DESCRIPTION OF THE TASK
Say how many lines below have "rule" in them, giving the number alone.

[Dataset entries]
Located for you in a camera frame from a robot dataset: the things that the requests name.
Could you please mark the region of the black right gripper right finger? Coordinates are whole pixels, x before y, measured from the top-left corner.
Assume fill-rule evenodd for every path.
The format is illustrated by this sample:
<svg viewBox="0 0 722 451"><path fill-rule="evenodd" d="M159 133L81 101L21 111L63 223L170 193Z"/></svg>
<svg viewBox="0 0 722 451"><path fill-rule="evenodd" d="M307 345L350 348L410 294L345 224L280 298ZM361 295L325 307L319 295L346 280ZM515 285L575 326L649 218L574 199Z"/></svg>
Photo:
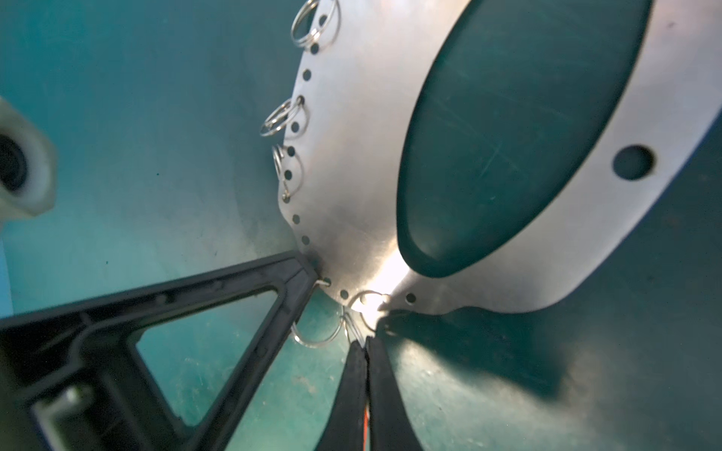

THE COMPLETED TASK
3